Diante do exposto, tornam-se necessários estudos que destaquem os efeitos que o excesso de informações tem provocado no atual momento a este grupo etário, enfatizando as repercussões à saúde mental, nos níveis de ansiedade, estresse e medo. (18,21,24 Desse modo, o presente artigo tem como objetivo descrever o perfil de exposição às informações sobre COVID-19 e suas repercussões na saúde mental dos idosos brasileiros.
Métodos
Estudo transversal, quantitativo, exploratório, realizado com pessoas idosas (idade igual ou superior a 60 anos). O presente artigo trata-se de um recorte de um estudo multicêntrico internacional intitulado “Infodemia de COVID-19 e suas repercussões sobre a saúde mental de idosos: estudo multicêntrico Brasil/ Portugal/Espanha/Itália/Chile/México”, que buscou analisar a relação entre a infodemia sobre a COVID-19 e as repercussões na saúde mental de pessoas idosas. O estudo multicêntrico teve início em 20 de julho e está em andamento. Neste artigo apresentamos os resultados preliminares, optando-se pela investigação de algumas características de interesse e com o recorte do cenário brasileiro. Ressalta-se que o estudo vem sendo conduzido no país a partir de oito centros colaboradores de pesquisa, distribuídos em 5 estados brasileiros (Minas Gerais, Rio de Janeiro, São Paulo, Rio Grande do Sul e Brasília).
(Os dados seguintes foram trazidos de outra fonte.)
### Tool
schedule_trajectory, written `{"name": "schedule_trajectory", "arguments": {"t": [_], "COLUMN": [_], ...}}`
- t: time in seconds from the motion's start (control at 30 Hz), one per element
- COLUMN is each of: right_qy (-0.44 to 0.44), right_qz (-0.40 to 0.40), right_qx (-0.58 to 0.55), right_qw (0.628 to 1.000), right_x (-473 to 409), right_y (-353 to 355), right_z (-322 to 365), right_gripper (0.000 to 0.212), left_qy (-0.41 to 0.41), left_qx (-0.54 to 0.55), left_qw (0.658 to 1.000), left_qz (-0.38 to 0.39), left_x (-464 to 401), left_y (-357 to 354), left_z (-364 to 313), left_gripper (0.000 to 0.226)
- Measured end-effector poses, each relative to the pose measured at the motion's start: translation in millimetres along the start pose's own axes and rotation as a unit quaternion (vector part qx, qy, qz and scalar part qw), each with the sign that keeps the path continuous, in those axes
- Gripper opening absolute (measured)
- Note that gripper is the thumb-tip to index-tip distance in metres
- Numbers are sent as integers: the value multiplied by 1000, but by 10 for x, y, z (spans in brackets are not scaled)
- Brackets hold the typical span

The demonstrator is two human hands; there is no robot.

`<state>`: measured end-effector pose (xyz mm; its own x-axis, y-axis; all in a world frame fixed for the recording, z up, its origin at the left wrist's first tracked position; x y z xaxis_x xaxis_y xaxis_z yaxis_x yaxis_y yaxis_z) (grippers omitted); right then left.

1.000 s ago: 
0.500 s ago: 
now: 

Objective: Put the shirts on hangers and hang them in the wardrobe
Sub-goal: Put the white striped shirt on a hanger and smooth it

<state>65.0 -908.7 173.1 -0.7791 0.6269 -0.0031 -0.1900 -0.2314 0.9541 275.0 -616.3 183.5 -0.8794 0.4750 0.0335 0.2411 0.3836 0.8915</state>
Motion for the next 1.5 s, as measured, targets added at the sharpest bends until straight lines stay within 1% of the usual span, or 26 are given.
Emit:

A população de referência do presente estudo foi composta por idosos brasileiros (60 anos ou mais) com acesso à Internet e redes sociais. De acordo com estudo nacional recente, cerca de 18% dos idosos brasileiros têm algum acesso à Internet. (25) A amostra, não probabilística, foi calculada considerando um erro tolerável de 3%, nível de confiança de 95% e prevalência de 50% dos fenômenos estudados.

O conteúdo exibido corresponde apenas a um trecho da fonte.